The fellows were eager to tell me what European football clubs they followed, and what towns they were from and how they lived their lives in Algeria. They also were eager to tell me about Algerian politics—though hushed their voices when they said that the status quo needs to change, and the older generation's tight grip on leadership needs to give way. Outside from the city streets, one could look up in any direction to see billboards and banners bearing the smiling face of Algeria's cult-of-personality president since 1999, Abdelaziz Bouteflika.
When I came home and people asked about Algeria, I often said: it's teetering on the point of a major transition—which is going to happen one way or another, peacefully, or by popular uprising—because the young-adult cohort, now irreversibly integrated into the world by our globalized information technology, are not content with stalled development and socioeconomic marginalization.

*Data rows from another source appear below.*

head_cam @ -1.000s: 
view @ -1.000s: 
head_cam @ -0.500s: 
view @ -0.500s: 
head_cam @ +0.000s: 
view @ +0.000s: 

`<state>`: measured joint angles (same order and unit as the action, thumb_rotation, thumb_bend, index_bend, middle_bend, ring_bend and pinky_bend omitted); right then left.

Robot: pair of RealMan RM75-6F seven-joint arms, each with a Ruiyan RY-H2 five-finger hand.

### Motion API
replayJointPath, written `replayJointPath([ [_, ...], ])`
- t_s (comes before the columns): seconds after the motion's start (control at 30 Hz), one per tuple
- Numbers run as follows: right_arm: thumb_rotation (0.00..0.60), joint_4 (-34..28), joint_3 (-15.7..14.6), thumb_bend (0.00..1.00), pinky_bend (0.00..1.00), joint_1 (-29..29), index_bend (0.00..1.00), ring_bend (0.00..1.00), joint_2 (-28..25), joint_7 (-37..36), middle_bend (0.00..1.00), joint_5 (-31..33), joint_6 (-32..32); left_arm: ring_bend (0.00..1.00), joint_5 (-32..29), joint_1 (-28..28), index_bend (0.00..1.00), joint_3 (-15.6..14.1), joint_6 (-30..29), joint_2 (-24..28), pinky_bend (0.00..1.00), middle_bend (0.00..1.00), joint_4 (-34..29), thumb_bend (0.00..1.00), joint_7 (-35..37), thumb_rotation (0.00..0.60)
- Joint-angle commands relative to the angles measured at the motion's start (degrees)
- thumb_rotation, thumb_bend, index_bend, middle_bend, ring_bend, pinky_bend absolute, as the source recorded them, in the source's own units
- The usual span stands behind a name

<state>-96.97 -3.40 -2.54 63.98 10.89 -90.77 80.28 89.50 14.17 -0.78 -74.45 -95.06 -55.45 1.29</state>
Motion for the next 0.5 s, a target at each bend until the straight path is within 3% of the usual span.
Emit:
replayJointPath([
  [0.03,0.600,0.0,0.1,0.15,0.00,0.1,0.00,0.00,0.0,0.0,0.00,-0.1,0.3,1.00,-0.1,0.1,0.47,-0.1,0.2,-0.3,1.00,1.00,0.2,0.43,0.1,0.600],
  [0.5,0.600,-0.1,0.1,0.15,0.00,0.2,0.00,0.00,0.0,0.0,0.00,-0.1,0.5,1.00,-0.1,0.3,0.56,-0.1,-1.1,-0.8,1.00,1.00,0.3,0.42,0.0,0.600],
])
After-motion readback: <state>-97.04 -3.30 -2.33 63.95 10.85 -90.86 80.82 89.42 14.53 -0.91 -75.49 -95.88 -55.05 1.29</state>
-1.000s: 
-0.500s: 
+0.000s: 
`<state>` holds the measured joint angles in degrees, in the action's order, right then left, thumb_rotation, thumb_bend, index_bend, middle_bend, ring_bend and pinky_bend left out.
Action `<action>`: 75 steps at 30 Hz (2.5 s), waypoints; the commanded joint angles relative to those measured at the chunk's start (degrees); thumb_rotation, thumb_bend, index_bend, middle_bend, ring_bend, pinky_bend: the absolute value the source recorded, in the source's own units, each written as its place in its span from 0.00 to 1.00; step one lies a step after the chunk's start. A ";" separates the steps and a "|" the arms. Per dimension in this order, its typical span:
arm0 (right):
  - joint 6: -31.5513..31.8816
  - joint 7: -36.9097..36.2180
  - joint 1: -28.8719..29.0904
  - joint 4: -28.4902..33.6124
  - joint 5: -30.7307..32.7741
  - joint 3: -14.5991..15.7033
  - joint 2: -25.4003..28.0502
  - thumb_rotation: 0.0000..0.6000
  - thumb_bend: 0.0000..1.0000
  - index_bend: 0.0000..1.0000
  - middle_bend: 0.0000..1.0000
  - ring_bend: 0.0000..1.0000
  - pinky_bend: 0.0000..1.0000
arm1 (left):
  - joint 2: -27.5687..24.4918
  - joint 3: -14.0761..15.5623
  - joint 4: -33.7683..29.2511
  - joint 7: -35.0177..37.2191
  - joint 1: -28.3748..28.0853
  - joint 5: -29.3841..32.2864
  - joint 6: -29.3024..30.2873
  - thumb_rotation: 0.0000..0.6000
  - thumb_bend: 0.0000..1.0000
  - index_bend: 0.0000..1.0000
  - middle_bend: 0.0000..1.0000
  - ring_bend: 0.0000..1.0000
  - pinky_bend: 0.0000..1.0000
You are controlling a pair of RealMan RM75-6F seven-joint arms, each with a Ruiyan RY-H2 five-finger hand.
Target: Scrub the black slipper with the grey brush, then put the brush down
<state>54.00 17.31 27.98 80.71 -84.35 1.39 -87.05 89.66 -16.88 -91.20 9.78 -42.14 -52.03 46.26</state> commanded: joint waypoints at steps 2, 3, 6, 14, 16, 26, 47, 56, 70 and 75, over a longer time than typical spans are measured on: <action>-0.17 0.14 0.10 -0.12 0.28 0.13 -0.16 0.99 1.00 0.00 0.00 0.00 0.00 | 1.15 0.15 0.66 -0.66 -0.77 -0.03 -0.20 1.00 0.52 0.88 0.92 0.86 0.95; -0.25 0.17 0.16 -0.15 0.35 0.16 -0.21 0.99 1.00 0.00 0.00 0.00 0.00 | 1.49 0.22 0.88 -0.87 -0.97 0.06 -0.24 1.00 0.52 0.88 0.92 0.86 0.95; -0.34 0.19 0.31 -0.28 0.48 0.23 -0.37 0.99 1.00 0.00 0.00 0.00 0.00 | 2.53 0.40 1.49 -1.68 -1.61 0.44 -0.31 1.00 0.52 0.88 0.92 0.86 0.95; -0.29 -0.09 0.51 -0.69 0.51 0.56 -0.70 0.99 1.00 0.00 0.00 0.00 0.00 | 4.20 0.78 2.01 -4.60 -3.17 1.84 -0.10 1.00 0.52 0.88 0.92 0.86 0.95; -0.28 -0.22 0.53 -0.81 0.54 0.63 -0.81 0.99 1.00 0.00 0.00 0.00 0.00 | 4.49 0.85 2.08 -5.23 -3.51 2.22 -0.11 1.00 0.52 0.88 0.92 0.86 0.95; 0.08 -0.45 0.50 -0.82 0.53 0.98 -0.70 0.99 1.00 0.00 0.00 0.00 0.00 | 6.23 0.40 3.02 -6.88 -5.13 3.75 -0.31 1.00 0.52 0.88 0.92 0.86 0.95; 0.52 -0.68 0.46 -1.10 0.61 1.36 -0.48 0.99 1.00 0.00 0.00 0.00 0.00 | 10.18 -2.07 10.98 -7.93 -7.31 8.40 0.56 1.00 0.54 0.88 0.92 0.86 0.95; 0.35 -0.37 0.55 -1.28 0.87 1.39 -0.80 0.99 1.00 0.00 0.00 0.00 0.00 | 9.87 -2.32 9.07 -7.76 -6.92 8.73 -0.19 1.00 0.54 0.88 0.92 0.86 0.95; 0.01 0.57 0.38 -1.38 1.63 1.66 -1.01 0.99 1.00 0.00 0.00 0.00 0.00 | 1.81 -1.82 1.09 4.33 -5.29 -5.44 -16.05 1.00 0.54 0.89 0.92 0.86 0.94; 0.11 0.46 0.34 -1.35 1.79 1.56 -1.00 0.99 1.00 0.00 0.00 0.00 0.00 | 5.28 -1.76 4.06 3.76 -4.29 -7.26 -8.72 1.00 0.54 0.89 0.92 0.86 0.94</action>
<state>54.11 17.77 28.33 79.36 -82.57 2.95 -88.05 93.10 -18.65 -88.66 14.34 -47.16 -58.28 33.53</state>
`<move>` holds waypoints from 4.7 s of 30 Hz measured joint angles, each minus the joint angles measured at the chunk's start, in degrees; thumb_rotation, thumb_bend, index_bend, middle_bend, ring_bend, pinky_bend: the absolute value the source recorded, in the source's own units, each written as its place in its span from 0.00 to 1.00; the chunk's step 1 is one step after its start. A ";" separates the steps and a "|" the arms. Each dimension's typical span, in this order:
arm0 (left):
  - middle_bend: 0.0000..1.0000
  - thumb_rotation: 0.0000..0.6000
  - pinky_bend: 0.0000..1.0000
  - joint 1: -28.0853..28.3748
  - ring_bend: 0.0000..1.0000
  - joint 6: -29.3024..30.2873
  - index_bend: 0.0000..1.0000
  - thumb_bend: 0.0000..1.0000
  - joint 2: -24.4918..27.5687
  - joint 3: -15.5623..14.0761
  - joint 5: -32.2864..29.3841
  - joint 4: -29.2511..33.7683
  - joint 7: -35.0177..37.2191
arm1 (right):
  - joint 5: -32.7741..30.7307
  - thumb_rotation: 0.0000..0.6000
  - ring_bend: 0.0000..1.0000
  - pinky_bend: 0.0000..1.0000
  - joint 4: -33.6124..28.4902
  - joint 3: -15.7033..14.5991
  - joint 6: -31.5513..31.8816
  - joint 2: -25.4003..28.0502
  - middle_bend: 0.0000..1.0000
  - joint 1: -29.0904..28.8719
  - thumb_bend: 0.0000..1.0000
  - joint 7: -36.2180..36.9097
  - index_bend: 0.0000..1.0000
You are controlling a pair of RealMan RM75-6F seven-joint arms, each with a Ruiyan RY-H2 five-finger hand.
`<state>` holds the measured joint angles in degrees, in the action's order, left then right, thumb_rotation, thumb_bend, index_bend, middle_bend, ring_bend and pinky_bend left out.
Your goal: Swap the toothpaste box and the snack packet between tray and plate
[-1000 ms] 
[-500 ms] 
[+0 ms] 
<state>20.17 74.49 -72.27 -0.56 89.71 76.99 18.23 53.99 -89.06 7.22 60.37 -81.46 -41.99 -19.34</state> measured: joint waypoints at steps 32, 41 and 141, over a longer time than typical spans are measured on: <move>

Downtown Algiers, Le Grande Poste at middle left
Naturally as protestors took to the streets in recent weeks in Algiers, I've been thinking a lot about my fellow football supporters. I see the flag-waving crowds filling the streets around the Old Post Office and wonder whether the guys are there, sporting their favorite kits behind their green-and-white flags. Now Bouteflika has stepped down, and the government is effectively back in military hands. The military has a mixed record, at once supporting popular demands for progressive leadership and having a limited patience with protests in the streets.
I hope my fellows are OK, and Algeria can deliver the opportunity that they deserve. Maybe one day I'll see them in the stands at Santiago Bernabéu.